SEVERANCE AGREEMENT AND GENERAL RELEASE
EXHIBIT 10.62
SEVERANCE AGREEMENT AND GENERAL RELEASE
This Severance Agreement and General Release (the Agreement) is between USEC Inc., a Delaware corporation (USEC or the Company) and Dennis R. Spurgeon (the Employee) (USEC and Employee being sometimes referred to herein individually as the Party and collectively as the Parties).

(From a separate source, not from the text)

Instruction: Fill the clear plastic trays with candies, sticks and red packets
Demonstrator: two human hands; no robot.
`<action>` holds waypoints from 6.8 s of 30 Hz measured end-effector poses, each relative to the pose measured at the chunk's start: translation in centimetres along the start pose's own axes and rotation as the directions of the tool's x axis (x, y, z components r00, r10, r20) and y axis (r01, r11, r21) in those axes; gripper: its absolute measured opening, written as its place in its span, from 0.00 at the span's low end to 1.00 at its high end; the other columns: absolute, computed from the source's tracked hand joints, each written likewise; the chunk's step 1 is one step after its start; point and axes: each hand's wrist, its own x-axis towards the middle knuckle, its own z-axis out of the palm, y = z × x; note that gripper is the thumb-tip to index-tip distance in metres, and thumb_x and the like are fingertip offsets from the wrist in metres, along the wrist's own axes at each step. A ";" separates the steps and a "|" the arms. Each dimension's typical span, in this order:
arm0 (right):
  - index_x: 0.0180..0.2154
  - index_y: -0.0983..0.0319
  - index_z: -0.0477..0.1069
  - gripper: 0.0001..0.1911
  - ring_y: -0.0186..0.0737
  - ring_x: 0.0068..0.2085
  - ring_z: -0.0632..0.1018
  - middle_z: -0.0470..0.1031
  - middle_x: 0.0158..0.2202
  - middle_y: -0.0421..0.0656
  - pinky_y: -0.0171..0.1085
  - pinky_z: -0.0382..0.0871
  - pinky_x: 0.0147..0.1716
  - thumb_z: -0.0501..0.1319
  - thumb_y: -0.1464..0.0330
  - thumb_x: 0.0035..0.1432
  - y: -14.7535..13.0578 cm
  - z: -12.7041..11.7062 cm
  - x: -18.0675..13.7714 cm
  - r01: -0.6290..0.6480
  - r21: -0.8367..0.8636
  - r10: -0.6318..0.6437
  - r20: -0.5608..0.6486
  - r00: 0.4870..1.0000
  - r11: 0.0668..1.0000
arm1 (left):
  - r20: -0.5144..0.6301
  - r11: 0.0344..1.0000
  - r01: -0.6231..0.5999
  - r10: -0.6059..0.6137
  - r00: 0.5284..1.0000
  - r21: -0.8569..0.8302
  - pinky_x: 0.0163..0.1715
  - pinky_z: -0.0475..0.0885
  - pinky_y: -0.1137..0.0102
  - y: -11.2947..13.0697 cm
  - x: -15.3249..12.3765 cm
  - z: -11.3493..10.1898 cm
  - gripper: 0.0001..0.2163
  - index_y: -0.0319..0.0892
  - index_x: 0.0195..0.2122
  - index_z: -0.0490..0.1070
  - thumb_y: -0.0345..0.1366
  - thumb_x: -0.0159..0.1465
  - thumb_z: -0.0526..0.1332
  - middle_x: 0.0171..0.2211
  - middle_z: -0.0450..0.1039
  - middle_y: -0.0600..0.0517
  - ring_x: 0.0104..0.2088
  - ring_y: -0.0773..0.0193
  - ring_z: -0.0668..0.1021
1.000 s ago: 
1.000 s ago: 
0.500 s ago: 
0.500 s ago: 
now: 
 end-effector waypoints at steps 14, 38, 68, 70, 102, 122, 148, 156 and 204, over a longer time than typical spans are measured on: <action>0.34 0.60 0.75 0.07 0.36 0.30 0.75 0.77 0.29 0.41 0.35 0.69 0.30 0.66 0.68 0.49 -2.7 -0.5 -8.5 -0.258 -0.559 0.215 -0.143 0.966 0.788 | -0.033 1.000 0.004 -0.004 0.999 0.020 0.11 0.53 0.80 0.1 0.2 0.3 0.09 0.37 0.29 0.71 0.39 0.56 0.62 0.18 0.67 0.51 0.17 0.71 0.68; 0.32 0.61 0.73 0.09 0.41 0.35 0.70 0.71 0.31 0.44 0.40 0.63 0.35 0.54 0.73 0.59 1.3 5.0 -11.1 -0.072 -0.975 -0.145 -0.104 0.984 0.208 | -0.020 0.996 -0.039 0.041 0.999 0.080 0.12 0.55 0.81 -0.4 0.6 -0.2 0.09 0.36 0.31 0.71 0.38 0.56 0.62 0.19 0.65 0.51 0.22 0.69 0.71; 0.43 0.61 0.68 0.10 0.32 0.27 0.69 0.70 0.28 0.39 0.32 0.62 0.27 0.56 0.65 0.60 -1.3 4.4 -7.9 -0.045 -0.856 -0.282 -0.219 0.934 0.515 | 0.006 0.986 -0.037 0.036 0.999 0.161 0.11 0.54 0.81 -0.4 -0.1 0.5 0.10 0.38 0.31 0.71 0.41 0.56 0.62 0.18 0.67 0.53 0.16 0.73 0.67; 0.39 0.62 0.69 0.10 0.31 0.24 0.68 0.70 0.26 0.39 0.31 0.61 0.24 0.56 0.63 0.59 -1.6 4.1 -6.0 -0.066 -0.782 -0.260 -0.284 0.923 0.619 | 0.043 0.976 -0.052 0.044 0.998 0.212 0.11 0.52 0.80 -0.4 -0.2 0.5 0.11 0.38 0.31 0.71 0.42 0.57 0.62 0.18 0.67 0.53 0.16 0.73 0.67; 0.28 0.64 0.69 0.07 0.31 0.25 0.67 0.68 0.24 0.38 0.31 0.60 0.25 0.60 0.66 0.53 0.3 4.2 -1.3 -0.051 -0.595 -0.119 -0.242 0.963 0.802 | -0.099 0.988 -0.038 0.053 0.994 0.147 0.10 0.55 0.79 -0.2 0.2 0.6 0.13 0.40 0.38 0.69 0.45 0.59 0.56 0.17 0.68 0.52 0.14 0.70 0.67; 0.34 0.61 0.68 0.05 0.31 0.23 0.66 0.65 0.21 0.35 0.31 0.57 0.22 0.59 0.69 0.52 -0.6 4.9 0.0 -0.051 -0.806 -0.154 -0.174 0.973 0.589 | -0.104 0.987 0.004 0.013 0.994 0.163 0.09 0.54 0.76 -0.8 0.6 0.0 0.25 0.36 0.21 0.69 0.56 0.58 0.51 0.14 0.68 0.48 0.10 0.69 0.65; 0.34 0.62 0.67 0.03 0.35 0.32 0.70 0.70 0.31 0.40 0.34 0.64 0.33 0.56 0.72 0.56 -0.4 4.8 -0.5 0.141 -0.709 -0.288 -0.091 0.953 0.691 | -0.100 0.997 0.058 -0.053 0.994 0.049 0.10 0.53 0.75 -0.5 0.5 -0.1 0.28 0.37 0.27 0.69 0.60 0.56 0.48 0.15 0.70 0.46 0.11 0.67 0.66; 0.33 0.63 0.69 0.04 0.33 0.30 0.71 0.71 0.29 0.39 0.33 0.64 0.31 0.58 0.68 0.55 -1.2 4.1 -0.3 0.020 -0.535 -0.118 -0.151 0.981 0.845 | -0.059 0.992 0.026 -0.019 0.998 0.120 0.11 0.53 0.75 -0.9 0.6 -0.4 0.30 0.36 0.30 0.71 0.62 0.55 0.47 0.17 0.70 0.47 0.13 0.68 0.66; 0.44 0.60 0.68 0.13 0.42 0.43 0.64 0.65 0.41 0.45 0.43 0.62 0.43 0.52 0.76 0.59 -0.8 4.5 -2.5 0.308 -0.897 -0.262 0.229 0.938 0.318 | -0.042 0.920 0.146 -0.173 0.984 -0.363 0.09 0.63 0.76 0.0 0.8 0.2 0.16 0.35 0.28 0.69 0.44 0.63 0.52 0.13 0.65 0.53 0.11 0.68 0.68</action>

WHEREAS, Employee has been employed by USEC in the capacity of Executive Vice President and Chief Operating Officer of the Company;
WHEREAS, Employee and the Company are parties to an Employment Agreement dated as of June 4, 2001, as amended (the Employment Agreement), that provides for certain severance benefits upon Employees termination;
WHEREAS, Employee and USEC have agreed that Employees employment with the Company will be terminated November 30, 2003 (the Termination Date), and to reduce the impact of the termination, the Company hereby offers Employee a severance payment in addition to the severance benefits provided to Employee in the Employment Agreement, in exchange for, among other things, Employees full release of claims against the Company and the other covenants and agreements contained herein;
NOW THEREFORE, IT IS HEREBY AGREED by and between Employee and USEC as follows:
1. SEVERANCE PAYMENT.
(a) In full consideration of Employees execution of this Agreement, and his agreement to be legally bound by its terms, the Company agrees to pay to Employee as severance pay, in addition to the severance benefits provided to Employee under the Employment Agreement, the gross sum of $228,956 (representing approximately 25% of Employees final average base salary and bonus), minus all payroll deductions required by law or authorized by Employee (the Severance Payment), upon either the next regularly scheduled pay day after the 8th day following either Employees execution of this Agreement or the next regularly scheduled pay day after the Termination Date, whichever is later.
(b) Employee acknowledges and agrees that the Severance Payment provided in Section 1(a) constitutes consideration beyond the severance benefits provided to Employee under the Employment Agreement and that, but for the mutual covenants set forth in this Agreement, the Company otherwise would not be obligated to provide to the Employee, and that the Company is under no obligation whatsoever to make, any other severance payment to the Employee.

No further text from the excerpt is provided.